• **Material shown**:
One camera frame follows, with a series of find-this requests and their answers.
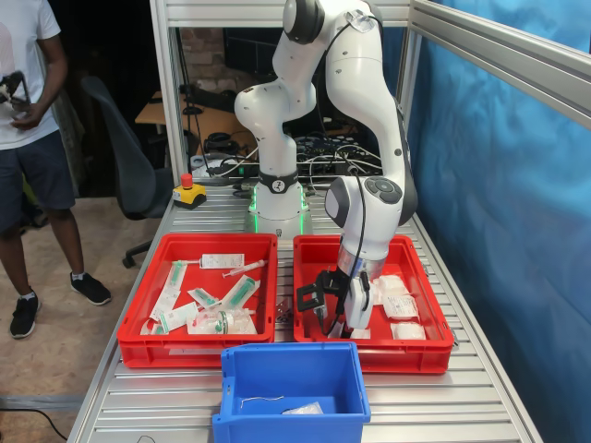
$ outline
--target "blue plastic bin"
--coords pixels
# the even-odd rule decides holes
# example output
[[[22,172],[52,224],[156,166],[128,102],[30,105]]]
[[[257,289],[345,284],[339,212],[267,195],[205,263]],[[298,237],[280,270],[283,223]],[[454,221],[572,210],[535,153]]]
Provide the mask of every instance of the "blue plastic bin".
[[[352,342],[239,346],[222,353],[222,371],[215,443],[359,443],[371,418]],[[282,415],[315,401],[324,414]]]

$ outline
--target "man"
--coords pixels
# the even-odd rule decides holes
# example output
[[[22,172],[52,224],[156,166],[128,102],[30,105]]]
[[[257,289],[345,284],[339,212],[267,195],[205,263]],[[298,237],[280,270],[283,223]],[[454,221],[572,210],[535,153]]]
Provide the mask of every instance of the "man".
[[[33,332],[41,308],[37,294],[29,286],[18,229],[23,174],[72,269],[72,289],[93,305],[111,301],[109,291],[84,271],[78,226],[70,211],[75,204],[73,186],[50,110],[67,75],[59,32],[47,0],[0,0],[0,80],[15,72],[24,74],[32,103],[26,113],[8,101],[0,104],[0,261],[20,295],[10,324],[15,339]],[[37,45],[47,62],[45,81]],[[22,85],[15,95],[26,96]]]

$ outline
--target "black chair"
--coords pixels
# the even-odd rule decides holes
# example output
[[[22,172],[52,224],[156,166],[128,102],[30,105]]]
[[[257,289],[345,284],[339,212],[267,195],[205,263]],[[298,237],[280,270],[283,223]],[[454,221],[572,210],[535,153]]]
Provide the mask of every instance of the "black chair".
[[[138,138],[117,109],[113,97],[96,77],[82,79],[82,88],[103,109],[109,138],[115,151],[117,202],[130,220],[161,219],[172,196],[174,180],[170,169],[152,168],[141,150]],[[136,264],[133,256],[147,252],[151,241],[129,249],[123,265]]]

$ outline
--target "dark shorts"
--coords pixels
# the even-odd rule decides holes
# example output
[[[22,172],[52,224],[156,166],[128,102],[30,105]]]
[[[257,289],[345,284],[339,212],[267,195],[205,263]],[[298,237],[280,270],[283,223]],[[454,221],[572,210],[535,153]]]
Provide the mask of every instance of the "dark shorts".
[[[43,209],[69,210],[76,202],[59,131],[0,150],[0,233],[20,221],[23,174]]]

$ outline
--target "floor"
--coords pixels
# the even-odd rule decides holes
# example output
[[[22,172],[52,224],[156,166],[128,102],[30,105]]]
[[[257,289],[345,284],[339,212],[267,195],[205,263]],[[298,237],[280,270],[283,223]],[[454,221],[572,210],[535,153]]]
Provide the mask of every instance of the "floor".
[[[76,404],[83,398],[143,256],[134,269],[125,269],[121,258],[126,249],[150,240],[159,224],[158,220],[127,220],[114,198],[80,199],[74,213],[82,236],[85,269],[111,291],[113,301],[94,306],[70,289],[70,268],[50,227],[23,235],[30,284],[42,300],[42,310],[33,334],[13,340],[7,330],[16,293],[0,269],[0,402],[16,397],[49,402],[70,399]],[[71,406],[49,412],[65,435],[77,413]],[[62,441],[35,413],[0,413],[0,432],[4,434],[3,443]]]

• **Task objective**: Pictures aside, restate all of the entries exactly.

• **Solution for this problem**:
One camera frame follows, with a series of find-this requests and their answers.
$ outline
--target "blue plastic bin"
--coords pixels
# the even-odd rule decides holes
# example output
[[[22,172],[52,224],[156,166],[128,102],[30,105]]]
[[[257,289],[345,284],[339,212],[267,195],[205,263]],[[298,237],[280,270],[283,223]],[[454,221],[572,210],[535,153]]]
Provide the mask of every instance of the "blue plastic bin".
[[[352,342],[239,346],[222,353],[222,371],[215,443],[359,443],[371,418]],[[282,415],[315,401],[324,414]]]

$ outline
--target "man"
--coords pixels
# the even-odd rule decides holes
# example output
[[[22,172],[52,224],[156,166],[128,102],[30,105]]]
[[[257,289],[345,284],[339,212],[267,195],[205,263]],[[298,237],[280,270],[283,223]],[[454,221],[572,210],[535,153]]]
Provide the mask of every instance of the "man".
[[[33,332],[41,308],[37,294],[29,286],[18,229],[23,174],[72,269],[72,289],[93,305],[111,301],[109,291],[84,271],[78,226],[70,211],[75,204],[73,186],[50,110],[67,75],[59,32],[47,0],[0,0],[0,80],[15,72],[24,74],[32,103],[26,113],[8,101],[0,104],[0,261],[20,295],[10,324],[15,339]],[[37,45],[47,62],[45,81]],[[22,85],[15,95],[26,96]]]

$ outline
--target "black chair"
--coords pixels
# the even-odd rule decides holes
# example output
[[[22,172],[52,224],[156,166],[128,102],[30,105]]]
[[[257,289],[345,284],[339,212],[267,195],[205,263]],[[298,237],[280,270],[283,223]],[[454,221],[572,210],[535,153]]]
Provide the mask of every instance of the "black chair".
[[[138,138],[117,109],[113,97],[96,77],[82,79],[82,88],[103,109],[109,138],[115,151],[117,202],[130,220],[161,219],[172,196],[174,180],[170,169],[152,168],[141,150]],[[136,264],[133,256],[147,252],[151,241],[129,249],[123,265]]]

$ outline
--target "dark shorts"
--coords pixels
# the even-odd rule decides holes
# example output
[[[22,172],[52,224],[156,166],[128,102],[30,105]]]
[[[257,289],[345,284],[339,212],[267,195],[205,263]],[[298,237],[280,270],[283,223]],[[454,221],[572,210],[535,153]]]
Provide the mask of every instance of the "dark shorts".
[[[43,209],[69,210],[76,202],[59,131],[0,150],[0,233],[20,221],[23,174]]]

$ outline
--target "floor"
--coords pixels
# the even-odd rule decides holes
# example output
[[[22,172],[52,224],[156,166],[128,102],[30,105]]]
[[[257,289],[345,284],[339,212],[267,195],[205,263]],[[298,237],[280,270],[283,223]],[[454,221],[572,210],[535,153]]]
Provide the mask of every instance of the "floor".
[[[76,404],[83,398],[143,256],[134,269],[125,269],[121,258],[126,249],[150,240],[159,224],[158,220],[127,220],[114,198],[80,199],[74,213],[82,236],[85,269],[111,291],[113,301],[94,306],[70,289],[70,268],[50,227],[23,235],[30,284],[42,300],[42,310],[33,334],[13,340],[7,330],[16,293],[0,269],[0,402],[16,397],[49,402],[70,399]],[[71,406],[49,412],[65,435],[77,413]],[[62,441],[35,413],[0,413],[0,432],[4,434],[3,443]]]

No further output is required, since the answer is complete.